DATA SHOWN Block Start

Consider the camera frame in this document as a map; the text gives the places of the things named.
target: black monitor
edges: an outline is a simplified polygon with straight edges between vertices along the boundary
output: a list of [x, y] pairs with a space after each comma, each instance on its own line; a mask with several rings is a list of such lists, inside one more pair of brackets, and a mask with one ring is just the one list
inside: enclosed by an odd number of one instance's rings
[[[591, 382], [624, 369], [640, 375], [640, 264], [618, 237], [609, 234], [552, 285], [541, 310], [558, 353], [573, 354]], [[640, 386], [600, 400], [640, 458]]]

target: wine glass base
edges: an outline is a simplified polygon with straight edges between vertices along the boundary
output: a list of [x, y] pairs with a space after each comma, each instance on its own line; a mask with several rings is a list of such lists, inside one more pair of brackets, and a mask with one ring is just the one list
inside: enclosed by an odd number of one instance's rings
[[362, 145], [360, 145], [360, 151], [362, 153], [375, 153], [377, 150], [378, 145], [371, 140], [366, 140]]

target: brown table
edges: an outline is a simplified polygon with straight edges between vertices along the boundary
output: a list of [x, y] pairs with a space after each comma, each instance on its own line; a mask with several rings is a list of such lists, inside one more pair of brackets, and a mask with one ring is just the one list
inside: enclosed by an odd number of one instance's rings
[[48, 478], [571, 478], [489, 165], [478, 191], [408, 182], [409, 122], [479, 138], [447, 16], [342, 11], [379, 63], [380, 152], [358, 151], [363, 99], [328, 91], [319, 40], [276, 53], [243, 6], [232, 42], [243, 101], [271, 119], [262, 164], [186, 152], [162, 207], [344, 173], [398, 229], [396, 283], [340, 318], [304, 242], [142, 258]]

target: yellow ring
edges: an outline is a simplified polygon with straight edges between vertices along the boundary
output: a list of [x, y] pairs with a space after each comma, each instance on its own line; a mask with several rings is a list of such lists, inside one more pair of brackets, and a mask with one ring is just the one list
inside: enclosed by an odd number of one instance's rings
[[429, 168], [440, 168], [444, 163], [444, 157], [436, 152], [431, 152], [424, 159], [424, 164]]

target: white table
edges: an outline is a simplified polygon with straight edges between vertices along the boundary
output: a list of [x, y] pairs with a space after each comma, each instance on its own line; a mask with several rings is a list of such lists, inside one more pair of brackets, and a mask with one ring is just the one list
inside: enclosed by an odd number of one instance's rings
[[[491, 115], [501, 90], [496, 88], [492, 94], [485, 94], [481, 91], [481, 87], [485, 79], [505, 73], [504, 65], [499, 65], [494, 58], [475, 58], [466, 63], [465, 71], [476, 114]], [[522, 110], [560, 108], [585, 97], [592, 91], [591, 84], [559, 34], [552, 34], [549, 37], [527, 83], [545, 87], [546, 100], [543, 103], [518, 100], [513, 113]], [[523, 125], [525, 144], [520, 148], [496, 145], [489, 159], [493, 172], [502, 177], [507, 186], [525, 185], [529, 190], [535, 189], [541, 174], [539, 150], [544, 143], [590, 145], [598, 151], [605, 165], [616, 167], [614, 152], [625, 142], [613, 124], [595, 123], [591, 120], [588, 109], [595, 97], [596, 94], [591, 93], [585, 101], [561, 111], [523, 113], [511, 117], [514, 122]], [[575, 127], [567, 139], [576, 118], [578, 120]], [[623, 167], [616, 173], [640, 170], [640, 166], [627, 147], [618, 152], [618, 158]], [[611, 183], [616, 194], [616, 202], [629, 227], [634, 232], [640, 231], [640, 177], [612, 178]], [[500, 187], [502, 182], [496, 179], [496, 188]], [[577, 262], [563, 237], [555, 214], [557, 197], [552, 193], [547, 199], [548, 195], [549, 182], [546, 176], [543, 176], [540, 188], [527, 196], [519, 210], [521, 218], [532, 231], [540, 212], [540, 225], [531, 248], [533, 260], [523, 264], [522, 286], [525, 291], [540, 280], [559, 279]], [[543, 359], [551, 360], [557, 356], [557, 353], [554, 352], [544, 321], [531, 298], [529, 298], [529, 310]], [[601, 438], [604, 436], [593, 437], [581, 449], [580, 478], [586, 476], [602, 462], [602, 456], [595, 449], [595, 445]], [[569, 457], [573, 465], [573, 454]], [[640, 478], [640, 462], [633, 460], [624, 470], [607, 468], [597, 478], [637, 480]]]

DATA SHOWN Block End

_TASK REQUIREMENTS:_
All records above need to be set down again exactly as written.

_RESULT OF THIS TASK:_
Consider the camera frame in this document as a map; the text gives the places of the things named.
target: black monitor
edges: an outline is a simplified polygon with straight edges between vertices along the boundary
output: a list of [x, y] pairs with a space after each comma, each instance on its own line; a mask with several rings is a list of such lists, inside one more pair of brackets, and a mask with one ring is just the one list
inside: enclosed by an odd number of one instance's rings
[[[591, 382], [624, 369], [640, 375], [640, 264], [618, 237], [609, 234], [552, 285], [541, 310], [558, 353], [573, 354]], [[640, 386], [600, 400], [640, 458]]]

target: wine glass base
edges: an outline is a simplified polygon with straight edges between vertices along the boundary
output: a list of [x, y] pairs with a space after each comma, each instance on its own line; a mask with several rings is a list of such lists, inside one more pair of brackets, and a mask with one ring is just the one list
inside: enclosed by an odd number of one instance's rings
[[362, 145], [360, 145], [360, 151], [362, 153], [375, 153], [377, 150], [378, 145], [371, 140], [366, 140]]

target: brown table
edges: an outline is a simplified polygon with straight edges between vertices along the boundary
output: a list of [x, y] pairs with a space after each comma, each instance on its own line; a mask with several rings is a list of such lists, inside one more pair of brackets, and a mask with one ring is just the one list
inside: enclosed by an odd number of one instance's rings
[[48, 478], [571, 478], [489, 165], [478, 191], [408, 182], [409, 122], [479, 138], [447, 16], [342, 11], [379, 63], [380, 152], [358, 151], [363, 99], [328, 91], [319, 40], [276, 53], [243, 6], [232, 42], [243, 101], [271, 119], [262, 164], [186, 152], [162, 207], [344, 173], [398, 229], [396, 283], [340, 318], [304, 242], [142, 258]]

target: yellow ring
edges: an outline is a simplified polygon with straight edges between vertices along the boundary
output: a list of [x, y] pairs with a space after each comma, each instance on its own line; a mask with several rings is a list of such lists, inside one more pair of brackets, and a mask with one ring is just the one list
inside: enclosed by an odd number of one instance's rings
[[429, 168], [440, 168], [444, 163], [444, 157], [436, 152], [431, 152], [424, 159], [424, 164]]

target: white table
edges: an outline is a simplified polygon with straight edges between vertices along the boundary
output: a list of [x, y] pairs with a space after each comma, each instance on its own line; a mask with several rings is a list of such lists, inside one more pair of brackets, and a mask with one ring is just the one list
inside: enclosed by an odd number of one instance's rings
[[[491, 115], [501, 90], [496, 88], [492, 94], [485, 94], [481, 91], [481, 87], [485, 79], [505, 73], [504, 65], [499, 65], [494, 58], [475, 58], [466, 63], [465, 71], [476, 114]], [[522, 110], [560, 108], [585, 97], [592, 91], [591, 84], [559, 34], [552, 34], [549, 37], [527, 83], [545, 87], [546, 100], [543, 103], [518, 100], [513, 113]], [[523, 125], [525, 144], [520, 148], [496, 145], [489, 159], [493, 172], [502, 177], [507, 186], [525, 185], [529, 190], [535, 189], [541, 174], [539, 150], [544, 143], [590, 145], [598, 151], [605, 165], [616, 167], [614, 152], [625, 142], [613, 124], [595, 123], [591, 120], [588, 109], [595, 97], [596, 94], [591, 93], [585, 101], [561, 111], [523, 113], [511, 117], [514, 122]], [[575, 127], [567, 139], [576, 118], [578, 120]], [[623, 167], [616, 173], [640, 170], [640, 166], [627, 147], [618, 152], [618, 158]], [[611, 183], [616, 194], [616, 202], [629, 227], [634, 232], [640, 231], [640, 177], [612, 178]], [[500, 187], [502, 182], [496, 179], [496, 188]], [[577, 262], [563, 237], [555, 214], [557, 197], [552, 193], [547, 199], [548, 195], [549, 182], [546, 176], [543, 176], [540, 188], [527, 196], [519, 210], [521, 218], [532, 231], [540, 212], [540, 225], [531, 248], [533, 260], [523, 264], [522, 286], [525, 291], [540, 280], [559, 279]], [[543, 359], [551, 360], [557, 356], [557, 353], [554, 352], [544, 321], [531, 298], [529, 298], [529, 310]], [[601, 438], [604, 436], [593, 437], [581, 449], [580, 478], [586, 476], [602, 462], [602, 456], [595, 449], [595, 445]], [[569, 457], [573, 465], [573, 454]], [[640, 478], [640, 462], [633, 460], [624, 470], [607, 468], [597, 478], [637, 480]]]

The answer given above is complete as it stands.